Shopify Tumbles On Wider Net Loss In Q2 2023

Shopify Inc. (TSX: SHOP) surpassed revenue expectations in the second quarter with a remarkable 31% increase to US$1.7 billion, compared to the previous year’s US$1.3 billion. This revenue surge outperformed the average analyst estimate of US$1.62 billion.

However, the Ottawa-based e-commerce giant also reported a widened net loss of US$1.3 billion, or US$1.02 per share, for the quarter ending June 30, 2023, which was higher than the anticipated loss of US$0.04 per share. In the same period last year, the loss stood at US$1.2 billion, or US$0.95 per share.

Following the release of the financial results, Shopify’s stock experienced a temporary setback, falling nearly 7% on the Toronto Stock Exchange, closing at $83.39. Nevertheless, the American-listed shares recovered much of that loss in after-hours trading.

These results highlight a transitional period for Shopify as the company repositions itself. In the previous quarter, Shopify abandoned its long-held fulfillment and freight strategy, part of its effort to compete with Amazon.com Inc. The company also downsized its workforce by over 20%, less than a year after a previous round of layoffs.

“We’re not just shipping products faster, but we are also expanding our global merchant base,” said the firm’s president, Harley Finkelstein.

Additionally, Shopify implemented price increases for some of its plans, which took effect in January and April.
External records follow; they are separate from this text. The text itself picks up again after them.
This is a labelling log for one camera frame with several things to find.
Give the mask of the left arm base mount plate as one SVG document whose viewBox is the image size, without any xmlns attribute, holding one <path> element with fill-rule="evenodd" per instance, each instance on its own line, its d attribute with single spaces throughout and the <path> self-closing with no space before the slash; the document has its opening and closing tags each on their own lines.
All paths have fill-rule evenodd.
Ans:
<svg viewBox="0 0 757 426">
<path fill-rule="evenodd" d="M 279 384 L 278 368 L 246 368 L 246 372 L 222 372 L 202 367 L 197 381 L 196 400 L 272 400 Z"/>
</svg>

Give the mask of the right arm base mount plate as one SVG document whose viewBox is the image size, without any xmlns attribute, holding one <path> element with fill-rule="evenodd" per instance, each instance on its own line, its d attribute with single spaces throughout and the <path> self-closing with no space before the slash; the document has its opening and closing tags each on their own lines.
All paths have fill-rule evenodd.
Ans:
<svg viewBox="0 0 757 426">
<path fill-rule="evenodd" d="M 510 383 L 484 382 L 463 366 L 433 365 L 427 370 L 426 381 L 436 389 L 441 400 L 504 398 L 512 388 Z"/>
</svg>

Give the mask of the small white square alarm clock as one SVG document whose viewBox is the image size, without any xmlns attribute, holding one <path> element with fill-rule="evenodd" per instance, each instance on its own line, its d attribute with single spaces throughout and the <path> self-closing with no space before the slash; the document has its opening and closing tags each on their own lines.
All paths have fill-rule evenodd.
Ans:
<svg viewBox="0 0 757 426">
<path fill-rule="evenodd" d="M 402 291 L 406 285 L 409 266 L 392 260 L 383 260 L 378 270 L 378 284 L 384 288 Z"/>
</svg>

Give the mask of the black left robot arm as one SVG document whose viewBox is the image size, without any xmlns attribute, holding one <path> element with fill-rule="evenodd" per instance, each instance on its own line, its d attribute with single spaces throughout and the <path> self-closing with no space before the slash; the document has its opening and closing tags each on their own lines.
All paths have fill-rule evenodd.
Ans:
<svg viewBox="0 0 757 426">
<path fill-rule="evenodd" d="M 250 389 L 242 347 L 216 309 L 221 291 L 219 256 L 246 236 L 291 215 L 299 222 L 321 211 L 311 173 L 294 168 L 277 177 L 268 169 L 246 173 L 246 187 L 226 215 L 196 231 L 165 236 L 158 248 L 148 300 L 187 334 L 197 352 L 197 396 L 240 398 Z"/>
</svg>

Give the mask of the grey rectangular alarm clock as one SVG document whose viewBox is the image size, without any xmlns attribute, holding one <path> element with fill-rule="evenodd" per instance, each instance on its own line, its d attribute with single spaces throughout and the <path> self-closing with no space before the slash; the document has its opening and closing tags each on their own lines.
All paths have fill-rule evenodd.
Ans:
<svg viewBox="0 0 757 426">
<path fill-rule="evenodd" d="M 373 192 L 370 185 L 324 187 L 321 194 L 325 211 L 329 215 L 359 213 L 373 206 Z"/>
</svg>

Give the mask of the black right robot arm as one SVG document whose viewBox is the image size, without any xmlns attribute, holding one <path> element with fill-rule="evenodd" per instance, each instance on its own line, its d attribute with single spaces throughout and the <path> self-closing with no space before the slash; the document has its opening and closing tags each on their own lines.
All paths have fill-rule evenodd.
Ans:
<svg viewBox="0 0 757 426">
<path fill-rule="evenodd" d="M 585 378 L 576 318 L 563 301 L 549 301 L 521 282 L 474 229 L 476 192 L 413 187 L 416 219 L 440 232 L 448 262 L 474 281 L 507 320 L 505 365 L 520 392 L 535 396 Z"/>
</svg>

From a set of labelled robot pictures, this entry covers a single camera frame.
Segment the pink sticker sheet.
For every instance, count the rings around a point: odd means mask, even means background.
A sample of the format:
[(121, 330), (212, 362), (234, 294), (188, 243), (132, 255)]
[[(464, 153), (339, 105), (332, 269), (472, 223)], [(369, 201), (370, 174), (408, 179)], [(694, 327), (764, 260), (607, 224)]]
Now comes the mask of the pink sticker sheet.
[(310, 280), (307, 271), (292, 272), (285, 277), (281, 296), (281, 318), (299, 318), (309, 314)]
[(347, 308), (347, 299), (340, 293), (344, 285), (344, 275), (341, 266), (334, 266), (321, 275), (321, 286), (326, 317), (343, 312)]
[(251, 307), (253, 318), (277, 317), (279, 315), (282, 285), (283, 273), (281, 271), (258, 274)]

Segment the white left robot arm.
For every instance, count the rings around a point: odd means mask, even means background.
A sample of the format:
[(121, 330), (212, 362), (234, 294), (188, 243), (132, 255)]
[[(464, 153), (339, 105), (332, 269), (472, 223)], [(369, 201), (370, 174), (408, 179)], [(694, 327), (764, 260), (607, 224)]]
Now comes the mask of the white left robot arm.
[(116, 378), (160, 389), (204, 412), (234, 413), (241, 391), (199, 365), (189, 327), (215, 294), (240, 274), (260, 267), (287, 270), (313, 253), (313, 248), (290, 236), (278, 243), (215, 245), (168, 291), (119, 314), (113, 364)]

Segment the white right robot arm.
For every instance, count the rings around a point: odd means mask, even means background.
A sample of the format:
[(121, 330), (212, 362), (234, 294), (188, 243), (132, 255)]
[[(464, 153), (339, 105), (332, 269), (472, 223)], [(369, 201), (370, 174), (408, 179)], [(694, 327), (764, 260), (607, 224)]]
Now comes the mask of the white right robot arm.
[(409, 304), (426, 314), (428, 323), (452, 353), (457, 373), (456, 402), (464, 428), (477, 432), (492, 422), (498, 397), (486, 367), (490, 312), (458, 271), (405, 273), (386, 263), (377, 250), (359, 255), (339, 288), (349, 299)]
Shopify’s CEO, Tobias Lütke, referred to the logistics arm as a “side quest” that distracted the company from its main mission. The focus now is on providing the best possible solutions for merchants, embracing advancements in artificial intelligence technology, and making more strategic investments.
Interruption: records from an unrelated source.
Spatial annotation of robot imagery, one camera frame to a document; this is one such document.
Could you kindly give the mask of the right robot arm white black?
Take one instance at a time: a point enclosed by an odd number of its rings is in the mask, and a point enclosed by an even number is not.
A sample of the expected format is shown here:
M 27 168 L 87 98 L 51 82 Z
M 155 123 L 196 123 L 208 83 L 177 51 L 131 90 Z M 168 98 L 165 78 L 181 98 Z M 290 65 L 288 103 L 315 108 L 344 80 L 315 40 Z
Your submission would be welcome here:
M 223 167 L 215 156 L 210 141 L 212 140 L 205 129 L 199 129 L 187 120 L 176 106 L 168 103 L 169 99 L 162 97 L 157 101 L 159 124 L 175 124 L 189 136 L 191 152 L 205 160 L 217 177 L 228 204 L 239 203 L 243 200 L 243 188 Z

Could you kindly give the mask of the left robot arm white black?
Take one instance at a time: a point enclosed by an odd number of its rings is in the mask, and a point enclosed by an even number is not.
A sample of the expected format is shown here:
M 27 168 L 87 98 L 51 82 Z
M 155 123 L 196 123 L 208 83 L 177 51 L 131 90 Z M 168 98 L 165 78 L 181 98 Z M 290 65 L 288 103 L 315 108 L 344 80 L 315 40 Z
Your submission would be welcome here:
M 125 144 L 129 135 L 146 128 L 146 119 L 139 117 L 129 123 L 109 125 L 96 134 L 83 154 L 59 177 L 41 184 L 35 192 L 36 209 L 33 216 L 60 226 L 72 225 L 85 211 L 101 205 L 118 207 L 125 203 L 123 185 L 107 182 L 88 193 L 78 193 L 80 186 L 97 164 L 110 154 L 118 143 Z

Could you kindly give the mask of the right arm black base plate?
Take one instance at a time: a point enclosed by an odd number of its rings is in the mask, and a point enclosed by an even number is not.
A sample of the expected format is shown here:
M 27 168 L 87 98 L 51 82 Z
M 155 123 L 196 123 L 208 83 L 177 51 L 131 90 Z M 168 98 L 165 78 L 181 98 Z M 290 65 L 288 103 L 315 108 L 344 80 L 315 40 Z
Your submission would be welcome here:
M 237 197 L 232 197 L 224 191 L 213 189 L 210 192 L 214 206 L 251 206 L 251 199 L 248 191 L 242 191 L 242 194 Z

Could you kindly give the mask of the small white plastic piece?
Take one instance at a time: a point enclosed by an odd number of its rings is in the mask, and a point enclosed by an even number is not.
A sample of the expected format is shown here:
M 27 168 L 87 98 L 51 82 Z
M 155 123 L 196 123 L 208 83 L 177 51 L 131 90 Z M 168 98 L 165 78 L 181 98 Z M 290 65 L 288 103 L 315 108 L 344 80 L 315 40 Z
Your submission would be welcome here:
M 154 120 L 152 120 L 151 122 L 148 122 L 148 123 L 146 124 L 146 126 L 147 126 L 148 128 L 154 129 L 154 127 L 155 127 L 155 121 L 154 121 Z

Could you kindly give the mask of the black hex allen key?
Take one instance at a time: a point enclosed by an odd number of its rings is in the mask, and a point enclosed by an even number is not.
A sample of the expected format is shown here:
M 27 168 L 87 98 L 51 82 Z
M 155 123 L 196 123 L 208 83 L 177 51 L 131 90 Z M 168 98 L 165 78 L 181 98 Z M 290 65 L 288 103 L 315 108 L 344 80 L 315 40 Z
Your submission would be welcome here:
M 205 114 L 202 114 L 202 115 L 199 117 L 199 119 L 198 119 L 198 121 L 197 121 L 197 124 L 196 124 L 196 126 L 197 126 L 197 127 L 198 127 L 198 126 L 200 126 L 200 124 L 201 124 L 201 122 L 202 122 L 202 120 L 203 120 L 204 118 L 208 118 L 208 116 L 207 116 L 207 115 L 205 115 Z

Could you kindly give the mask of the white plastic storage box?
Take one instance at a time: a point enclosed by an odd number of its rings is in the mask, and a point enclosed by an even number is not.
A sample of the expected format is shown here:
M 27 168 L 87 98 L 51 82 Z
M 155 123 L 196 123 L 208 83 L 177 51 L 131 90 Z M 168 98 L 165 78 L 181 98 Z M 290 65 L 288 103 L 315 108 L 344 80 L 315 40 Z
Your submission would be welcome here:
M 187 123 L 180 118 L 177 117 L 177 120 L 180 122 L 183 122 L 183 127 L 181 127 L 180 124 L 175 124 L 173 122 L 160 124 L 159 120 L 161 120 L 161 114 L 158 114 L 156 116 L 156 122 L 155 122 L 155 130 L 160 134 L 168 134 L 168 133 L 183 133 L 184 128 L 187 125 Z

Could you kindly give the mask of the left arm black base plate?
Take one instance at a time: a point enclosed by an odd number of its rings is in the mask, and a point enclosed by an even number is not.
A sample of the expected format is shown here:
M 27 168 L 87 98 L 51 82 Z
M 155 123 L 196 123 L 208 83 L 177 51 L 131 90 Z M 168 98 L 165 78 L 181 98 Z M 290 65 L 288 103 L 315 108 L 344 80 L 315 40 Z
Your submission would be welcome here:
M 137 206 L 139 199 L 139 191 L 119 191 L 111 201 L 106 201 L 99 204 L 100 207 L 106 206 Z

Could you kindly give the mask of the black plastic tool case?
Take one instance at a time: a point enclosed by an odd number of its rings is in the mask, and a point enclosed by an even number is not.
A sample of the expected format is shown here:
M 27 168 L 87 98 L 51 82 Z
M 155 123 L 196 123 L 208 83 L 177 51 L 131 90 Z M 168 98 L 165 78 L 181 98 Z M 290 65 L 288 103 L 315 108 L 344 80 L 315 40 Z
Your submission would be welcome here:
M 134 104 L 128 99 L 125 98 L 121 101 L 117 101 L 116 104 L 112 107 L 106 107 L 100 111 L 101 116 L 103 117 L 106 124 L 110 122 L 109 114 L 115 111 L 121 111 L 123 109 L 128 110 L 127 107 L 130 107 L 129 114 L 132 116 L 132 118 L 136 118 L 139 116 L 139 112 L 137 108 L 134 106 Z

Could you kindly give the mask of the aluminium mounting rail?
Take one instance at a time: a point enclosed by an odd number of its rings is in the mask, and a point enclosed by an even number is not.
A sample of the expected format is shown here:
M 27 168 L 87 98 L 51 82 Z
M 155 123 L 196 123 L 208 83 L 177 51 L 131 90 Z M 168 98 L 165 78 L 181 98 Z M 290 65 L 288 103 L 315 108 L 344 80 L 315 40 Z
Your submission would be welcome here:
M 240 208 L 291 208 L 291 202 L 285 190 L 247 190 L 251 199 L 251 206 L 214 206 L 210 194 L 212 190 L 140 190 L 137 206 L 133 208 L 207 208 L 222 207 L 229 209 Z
One significant development was Shopify’s divestiture of its logistics business to San Francisco startup Deliverr Inc. Furthermore, the company recently announced the introduction of a suite of new AI products and features.

However, the recalibration incurred a US$1.7 billion charge related to the divestiture and severance pay from staff cuts, contributing to an overall operating loss of US$1.6 billion. The chief financial officer, Jeff Hoffmeister, explained these costs during a conference call with analysts, as Lütke was absent from the call.

Despite multiple rounds of layoffs over the last year, management compensation at Shopify appears to have been largely unaffected.

In a regulatory filing made in May, Shopify revealed that Lutke collected just over $20.0 million in total compensation in 2022, on par with the $20.0 million he collected in 2021, and an increase over the $15.1 million he made in 2020.

Recently, a Shopify employee broke their non-disclosure agreement to shed light on the company’s controversial actions and strategic direction. The thread exposed a series of events starting from the first quarter of 2022 when Shopify promised job security to its staff, only to carry out massive layoffs in July of the same year.

These job cuts, according to the employee, were driven not merely by a CEO’s misguided “bet,” but rather a shift towards replacing full-time employees with cheaper contract labor and an increased reliance on artificial intelligence support.

Despite these challenges, analysts acknowledge that Shopify is beginning to benefit from its more focused approach. The company experienced a significant increase in profitability with a relatively small decline in revenue. Additionally, Shopify has gained traction with larger customers, integrating well into their e-commerce vision.

In the second quarter, Shopify’s gross merchandise volume reached US$55 billion, a 17% increase compared to the previous year, attributed to expanding sales made through its platform.

Shopify’s subscriptions-related revenue also saw a 21% year-over-year growth, reaching US$444 million in Q2. The increase was a result of more merchants joining the platform and a pricing adjustment implemented in April.

Looking ahead to the third quarter, Shopify foresees revenue growth in the “low-twenties” percentage range, and when adjusted for changes related to the divestiture of its logistics business, they anticipate growth in the “mid-twenties.” These projections outpace analysts’ initial expectations of 17.2% growth.


Information for this briefing was found via The Globe And Mail, Reuters, and the sources mentioned. The author has no securities or affiliations related to the organizations discussed. Not a recommendation to buy or sell. Always do additional research and consult a professional before purchasing a security. The author holds no licenses.